Stage 6: Maximising efficiency
While it is bizarre to be writing about a process which brought about the death of millions of people, the precision with which the Nazis carried out their operations was brutal. Not content with killing hundreds of Jewish people at a time they built additional larger crematoriums which could literally take thousands of people at a time. Initially the dead bodies of those gassed to death were stripped of all personal items even down to metal fillings and then burned on enormous bonfires. Thousands of bodies were laid layer by layer with highly flammable materials in between and then literally burnt to cinders.
We also know that the initial killing process lasted several hours until the room was safe to clear and ventilate. There is some uncertainty, but we also know that the time taken to gas prisoners was reduced down to at least one hour with some suggesting just 30 minutes or 10 minutes at peak killing times.

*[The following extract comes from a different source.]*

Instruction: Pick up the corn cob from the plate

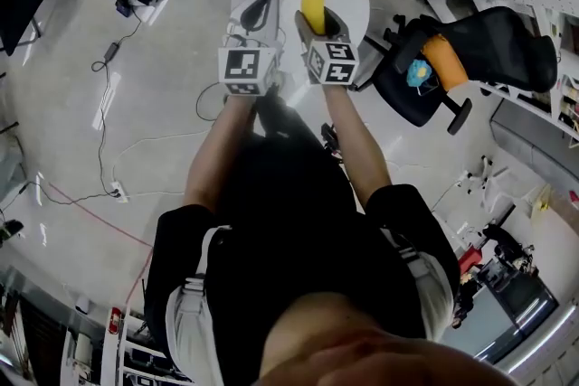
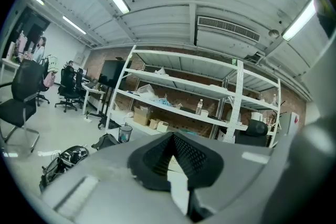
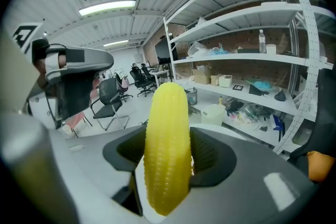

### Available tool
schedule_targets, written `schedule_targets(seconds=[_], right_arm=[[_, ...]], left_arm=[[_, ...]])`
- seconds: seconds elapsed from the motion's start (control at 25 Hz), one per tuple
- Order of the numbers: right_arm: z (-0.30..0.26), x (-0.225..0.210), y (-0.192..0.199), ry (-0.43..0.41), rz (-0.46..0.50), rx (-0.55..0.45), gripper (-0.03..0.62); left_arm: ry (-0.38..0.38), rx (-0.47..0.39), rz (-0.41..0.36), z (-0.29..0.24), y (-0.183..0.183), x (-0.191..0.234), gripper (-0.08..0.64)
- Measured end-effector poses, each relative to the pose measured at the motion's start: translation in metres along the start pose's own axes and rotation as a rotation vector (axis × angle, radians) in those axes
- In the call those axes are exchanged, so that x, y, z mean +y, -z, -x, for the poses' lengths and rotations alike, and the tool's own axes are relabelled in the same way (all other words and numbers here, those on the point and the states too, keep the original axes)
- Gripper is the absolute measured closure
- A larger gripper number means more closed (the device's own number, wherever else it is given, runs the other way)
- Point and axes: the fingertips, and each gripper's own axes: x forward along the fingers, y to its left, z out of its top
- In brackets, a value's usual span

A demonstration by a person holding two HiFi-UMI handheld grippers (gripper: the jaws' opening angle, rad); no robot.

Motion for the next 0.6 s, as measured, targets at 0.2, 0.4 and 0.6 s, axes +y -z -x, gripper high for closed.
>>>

Stage 7: Hiding the killings
It is difficult to imagine how on earth the Nazis managed to keep the death of millions of people “secret” for so many years. The process from start to finish only involved a handful of SS personnel and high-ranking officers. They were sworn to secrecy, gas chambers were shrouded in mystery and the prisoners forced to help “clear” the hundreds and thousands of bodies were then quietly led away and killed by lethal injection. This was the final process of the engineering of death, a process which was completed more times than we can ever verify, resulting in the death of millions of people.
Will we ever know the truth?
It is unbelievable that even today we do not know the exact number of victims of the engineering of death process carried out by the Nazis. Each element of the process, from the very start to the very end, was structured like an engineering project. Even today, in light of brutal ethnic cleansing and civil war in parts of the world, the death of millions of Jewish prisoners of war at the hands of the Nazi killing machine attracts disgust and disbelief in equal measures. Why did they do it? How did they get away with it? Even today the true facts remain unknown and this is likely to remain so forever.